[Assignment]:
Filter the data below for the string "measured" and copy each matching line.

[Material provided]:
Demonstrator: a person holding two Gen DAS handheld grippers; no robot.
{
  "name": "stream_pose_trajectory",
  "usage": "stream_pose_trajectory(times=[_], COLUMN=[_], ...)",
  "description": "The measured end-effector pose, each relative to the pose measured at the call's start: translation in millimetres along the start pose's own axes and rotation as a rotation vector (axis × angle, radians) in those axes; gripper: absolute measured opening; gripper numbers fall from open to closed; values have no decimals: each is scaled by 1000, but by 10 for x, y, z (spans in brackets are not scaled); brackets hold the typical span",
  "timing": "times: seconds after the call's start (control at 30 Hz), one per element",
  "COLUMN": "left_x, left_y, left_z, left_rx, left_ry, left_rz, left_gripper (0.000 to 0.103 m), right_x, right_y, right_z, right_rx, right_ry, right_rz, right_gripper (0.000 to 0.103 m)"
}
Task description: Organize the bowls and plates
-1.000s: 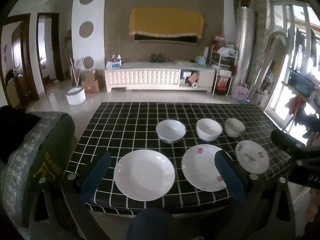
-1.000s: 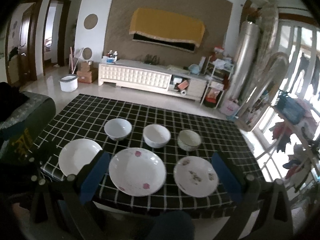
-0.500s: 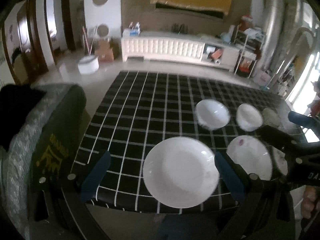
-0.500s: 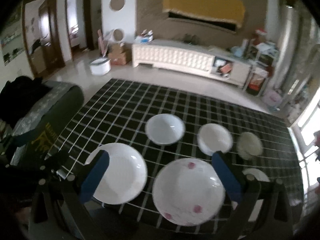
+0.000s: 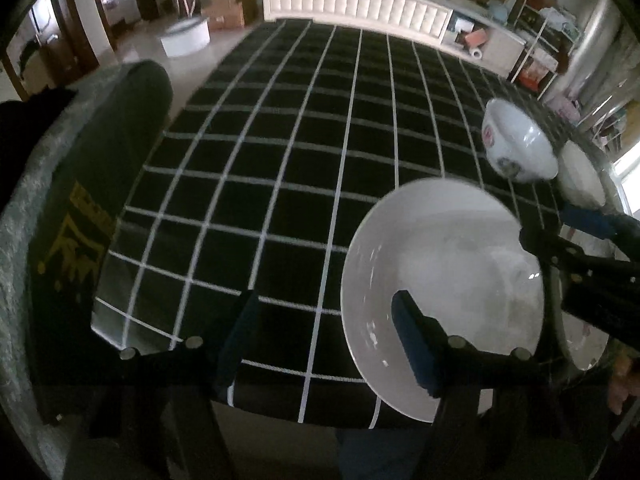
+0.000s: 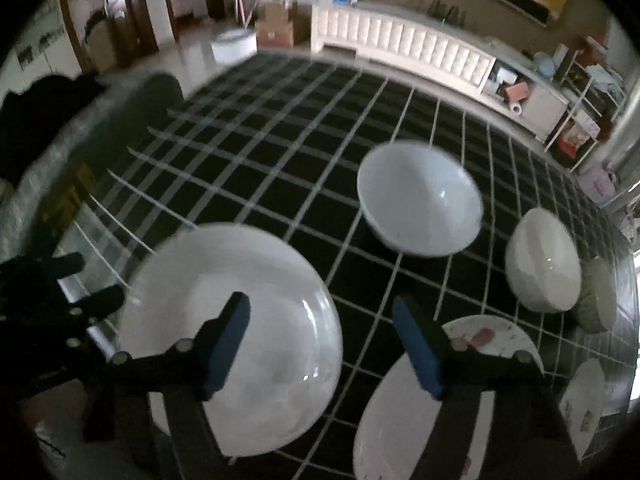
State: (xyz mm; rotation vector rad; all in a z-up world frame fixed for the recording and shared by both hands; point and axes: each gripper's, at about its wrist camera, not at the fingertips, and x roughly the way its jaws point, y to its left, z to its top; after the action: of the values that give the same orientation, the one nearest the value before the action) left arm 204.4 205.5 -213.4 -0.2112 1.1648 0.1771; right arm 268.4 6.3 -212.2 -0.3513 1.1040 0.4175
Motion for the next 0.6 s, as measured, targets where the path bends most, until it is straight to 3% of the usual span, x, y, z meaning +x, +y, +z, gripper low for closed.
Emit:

[Response below]:
  "description": "The measured end-effector pose, each relative to the pose measured at the call's start: translation in millimetres along the start pose's own axes and rotation as a rotation vector (axis × angle, radians) in those axes; gripper: absolute measured opening; gripper numbers fall from open to closed; values have no decimals: each is scaled by 1000, but by 10 for x, y, z (spans in brackets are not scaled); brackets hold the typical span",
Motion for the next 0.6 s, as measured, targets where the path bends most, until it is straight to 3% of the usual span, x, y, z meaning +x, +y, +z, gripper low for closed.

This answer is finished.